Task
Using the data below, return every line that holds the word "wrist".

------------

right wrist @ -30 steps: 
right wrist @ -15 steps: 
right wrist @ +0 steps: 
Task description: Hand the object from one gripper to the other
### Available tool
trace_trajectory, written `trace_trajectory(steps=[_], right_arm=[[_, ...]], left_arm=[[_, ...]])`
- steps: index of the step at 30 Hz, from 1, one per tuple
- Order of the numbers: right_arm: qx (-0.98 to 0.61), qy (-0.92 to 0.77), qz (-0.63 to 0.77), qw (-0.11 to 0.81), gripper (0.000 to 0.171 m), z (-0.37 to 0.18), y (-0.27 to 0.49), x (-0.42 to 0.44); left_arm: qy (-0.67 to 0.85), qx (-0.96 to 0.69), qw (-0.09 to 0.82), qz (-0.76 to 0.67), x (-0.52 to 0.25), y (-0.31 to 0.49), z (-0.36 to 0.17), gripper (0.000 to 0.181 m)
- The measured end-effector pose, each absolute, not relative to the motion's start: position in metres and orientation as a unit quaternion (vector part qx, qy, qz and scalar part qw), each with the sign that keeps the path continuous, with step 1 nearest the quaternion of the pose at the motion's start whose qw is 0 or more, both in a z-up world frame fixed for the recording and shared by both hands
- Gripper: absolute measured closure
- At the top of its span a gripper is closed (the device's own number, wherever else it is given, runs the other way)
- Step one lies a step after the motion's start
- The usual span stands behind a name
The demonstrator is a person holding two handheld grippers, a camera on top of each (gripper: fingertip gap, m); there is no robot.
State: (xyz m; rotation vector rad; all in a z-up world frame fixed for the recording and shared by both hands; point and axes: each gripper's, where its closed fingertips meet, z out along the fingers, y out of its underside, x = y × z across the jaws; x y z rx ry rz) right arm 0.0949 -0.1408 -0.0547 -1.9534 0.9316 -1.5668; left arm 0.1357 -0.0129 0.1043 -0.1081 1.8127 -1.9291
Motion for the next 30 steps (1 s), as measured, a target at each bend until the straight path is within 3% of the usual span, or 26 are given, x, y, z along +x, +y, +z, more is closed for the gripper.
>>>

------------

Response to this exercise
right wrist @ -30 steps: 
right wrist @ -15 steps: 
right wrist @ +0 steps: 

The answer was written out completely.